(Source data)
<<<<

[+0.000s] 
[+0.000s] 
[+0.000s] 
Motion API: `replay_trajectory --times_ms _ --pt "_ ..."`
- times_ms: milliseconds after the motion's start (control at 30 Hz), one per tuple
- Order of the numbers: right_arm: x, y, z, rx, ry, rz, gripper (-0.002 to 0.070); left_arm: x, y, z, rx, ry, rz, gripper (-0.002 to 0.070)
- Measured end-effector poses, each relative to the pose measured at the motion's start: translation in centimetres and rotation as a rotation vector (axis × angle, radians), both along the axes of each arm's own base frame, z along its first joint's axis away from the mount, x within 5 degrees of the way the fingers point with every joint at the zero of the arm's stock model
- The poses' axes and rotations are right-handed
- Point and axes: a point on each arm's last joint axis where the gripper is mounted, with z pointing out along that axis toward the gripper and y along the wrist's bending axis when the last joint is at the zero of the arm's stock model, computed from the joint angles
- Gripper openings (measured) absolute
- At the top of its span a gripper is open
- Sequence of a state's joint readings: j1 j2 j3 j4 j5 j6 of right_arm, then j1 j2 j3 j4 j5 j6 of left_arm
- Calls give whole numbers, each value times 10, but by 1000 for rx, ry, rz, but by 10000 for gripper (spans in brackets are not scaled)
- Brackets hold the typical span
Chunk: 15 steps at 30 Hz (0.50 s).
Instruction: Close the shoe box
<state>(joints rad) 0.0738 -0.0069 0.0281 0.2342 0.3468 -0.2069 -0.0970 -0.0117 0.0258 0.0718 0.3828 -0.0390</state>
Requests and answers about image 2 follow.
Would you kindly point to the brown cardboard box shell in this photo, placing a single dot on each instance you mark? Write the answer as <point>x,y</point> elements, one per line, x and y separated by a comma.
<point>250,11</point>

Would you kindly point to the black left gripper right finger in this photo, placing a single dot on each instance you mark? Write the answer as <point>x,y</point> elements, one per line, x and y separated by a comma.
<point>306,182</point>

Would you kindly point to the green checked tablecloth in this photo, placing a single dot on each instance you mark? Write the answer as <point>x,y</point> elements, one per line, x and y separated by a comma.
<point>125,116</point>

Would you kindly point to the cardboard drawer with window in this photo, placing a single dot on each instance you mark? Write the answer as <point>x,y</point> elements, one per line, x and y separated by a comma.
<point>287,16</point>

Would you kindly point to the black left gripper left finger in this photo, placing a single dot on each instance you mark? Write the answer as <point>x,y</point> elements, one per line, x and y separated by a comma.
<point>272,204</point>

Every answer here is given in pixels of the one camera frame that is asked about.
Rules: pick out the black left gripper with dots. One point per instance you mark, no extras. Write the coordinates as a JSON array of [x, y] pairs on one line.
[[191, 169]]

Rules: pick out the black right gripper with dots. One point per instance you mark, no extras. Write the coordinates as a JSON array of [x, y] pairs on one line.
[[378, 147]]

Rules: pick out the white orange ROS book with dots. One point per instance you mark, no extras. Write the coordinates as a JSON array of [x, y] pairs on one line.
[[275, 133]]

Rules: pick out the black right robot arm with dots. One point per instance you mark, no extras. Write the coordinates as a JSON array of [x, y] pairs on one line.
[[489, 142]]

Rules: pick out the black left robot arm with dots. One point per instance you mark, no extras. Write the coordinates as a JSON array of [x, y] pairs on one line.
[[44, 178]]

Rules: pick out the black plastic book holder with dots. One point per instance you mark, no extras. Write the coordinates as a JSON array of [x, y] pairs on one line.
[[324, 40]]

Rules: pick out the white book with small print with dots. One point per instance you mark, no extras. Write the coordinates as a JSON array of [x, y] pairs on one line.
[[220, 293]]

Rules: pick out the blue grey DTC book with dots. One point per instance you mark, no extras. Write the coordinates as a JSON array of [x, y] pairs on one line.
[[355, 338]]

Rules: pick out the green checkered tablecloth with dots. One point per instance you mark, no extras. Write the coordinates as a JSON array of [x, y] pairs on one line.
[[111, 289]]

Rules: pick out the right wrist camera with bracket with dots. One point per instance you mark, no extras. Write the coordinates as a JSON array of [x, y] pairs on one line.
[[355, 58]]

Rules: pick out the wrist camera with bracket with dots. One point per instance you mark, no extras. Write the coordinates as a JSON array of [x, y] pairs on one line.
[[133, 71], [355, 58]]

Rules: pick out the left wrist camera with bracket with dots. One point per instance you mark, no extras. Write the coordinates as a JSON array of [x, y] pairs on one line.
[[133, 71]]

>>>>

• Brief: A word-for-word restatement of all the records is required.

• Response:
[+0.000s] 
[+0.000s] 
[+0.000s] 
Motion API: `replay_trajectory --times_ms _ --pt "_ ..."`
- times_ms: milliseconds after the motion's start (control at 30 Hz), one per tuple
- Order of the numbers: right_arm: x, y, z, rx, ry, rz, gripper (-0.002 to 0.070); left_arm: x, y, z, rx, ry, rz, gripper (-0.002 to 0.070)
- Measured end-effector poses, each relative to the pose measured at the motion's start: translation in centimetres and rotation as a rotation vector (axis × angle, radians), both along the axes of each arm's own base frame, z along its first joint's axis away from the mount, x within 5 degrees of the way the fingers point with every joint at the zero of the arm's stock model
- The poses' axes and rotations are right-handed
- Point and axes: a point on each arm's last joint axis where the gripper is mounted, with z pointing out along that axis toward the gripper and y along the wrist's bending axis when the last joint is at the zero of the arm's stock model, computed from the joint angles
- Gripper openings (measured) absolute
- At the top of its span a gripper is open
- Sequence of a state's joint readings: j1 j2 j3 j4 j5 j6 of right_arm, then j1 j2 j3 j4 j5 j6 of left_arm
- Calls give whole numbers, each value times 10, but by 1000 for rx, ry, rz, but by 10000 for gripper (spans in brackets are not scaled)
- Brackets hold the typical span
Chunk: 15 steps at 30 Hz (0.50 s).
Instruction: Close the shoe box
<state>(joints rad) 0.0738 -0.0069 0.0281 0.2342 0.3468 -0.2069 -0.0970 -0.0117 0.0258 0.0718 0.3828 -0.0390</state>
Requests and answers about image 2 follow.
Would you kindly point to the brown cardboard box shell in this photo, placing a single dot on each instance you mark? Write the answer as <point>x,y</point> elements, one per line, x and y separated by a comma.
<point>250,11</point>

Would you kindly point to the black left gripper right finger in this photo, placing a single dot on each instance you mark? Write the answer as <point>x,y</point> elements, one per line, x and y separated by a comma.
<point>306,182</point>

Would you kindly point to the green checked tablecloth in this photo, placing a single dot on each instance you mark? Write the answer as <point>x,y</point> elements, one per line, x and y separated by a comma.
<point>125,116</point>

Would you kindly point to the cardboard drawer with window in this photo, placing a single dot on each instance you mark? Write the answer as <point>x,y</point> elements, one per line, x and y separated by a comma.
<point>287,16</point>

Would you kindly point to the black left gripper left finger in this photo, placing a single dot on each instance you mark? Write the answer as <point>x,y</point> elements, one per line, x and y separated by a comma.
<point>272,204</point>

Every answer here is given in pixels of the one camera frame that is asked about.
Rules: pick out the black left gripper with dots. One point per instance you mark, no extras. Write the coordinates as a JSON array of [x, y] pairs on one line.
[[191, 169]]

Rules: pick out the black right gripper with dots. One point per instance you mark, no extras. Write the coordinates as a JSON array of [x, y] pairs on one line.
[[378, 147]]

Rules: pick out the white orange ROS book with dots. One point per instance you mark, no extras. Write the coordinates as a JSON array of [x, y] pairs on one line.
[[275, 133]]

Rules: pick out the black right robot arm with dots. One point per instance you mark, no extras. Write the coordinates as a JSON array of [x, y] pairs on one line.
[[489, 142]]

Rules: pick out the black left robot arm with dots. One point per instance you mark, no extras. Write the coordinates as a JSON array of [x, y] pairs on one line.
[[44, 178]]

Rules: pick out the black plastic book holder with dots. One point per instance you mark, no extras. Write the coordinates as a JSON array of [x, y] pairs on one line.
[[324, 40]]

Rules: pick out the white book with small print with dots. One point per instance you mark, no extras. Write the coordinates as a JSON array of [x, y] pairs on one line.
[[220, 293]]

Rules: pick out the blue grey DTC book with dots. One point per instance you mark, no extras. Write the coordinates as a JSON array of [x, y] pairs on one line.
[[355, 338]]

Rules: pick out the green checkered tablecloth with dots. One point per instance you mark, no extras. Write the coordinates as a JSON array of [x, y] pairs on one line.
[[111, 289]]

Rules: pick out the right wrist camera with bracket with dots. One point per instance you mark, no extras. Write the coordinates as a JSON array of [x, y] pairs on one line.
[[355, 58]]

Rules: pick out the wrist camera with bracket with dots. One point per instance you mark, no extras. Write the coordinates as a JSON array of [x, y] pairs on one line.
[[133, 71], [355, 58]]

Rules: pick out the left wrist camera with bracket with dots. One point per instance you mark, no extras. Write the coordinates as a JSON array of [x, y] pairs on one line.
[[133, 71]]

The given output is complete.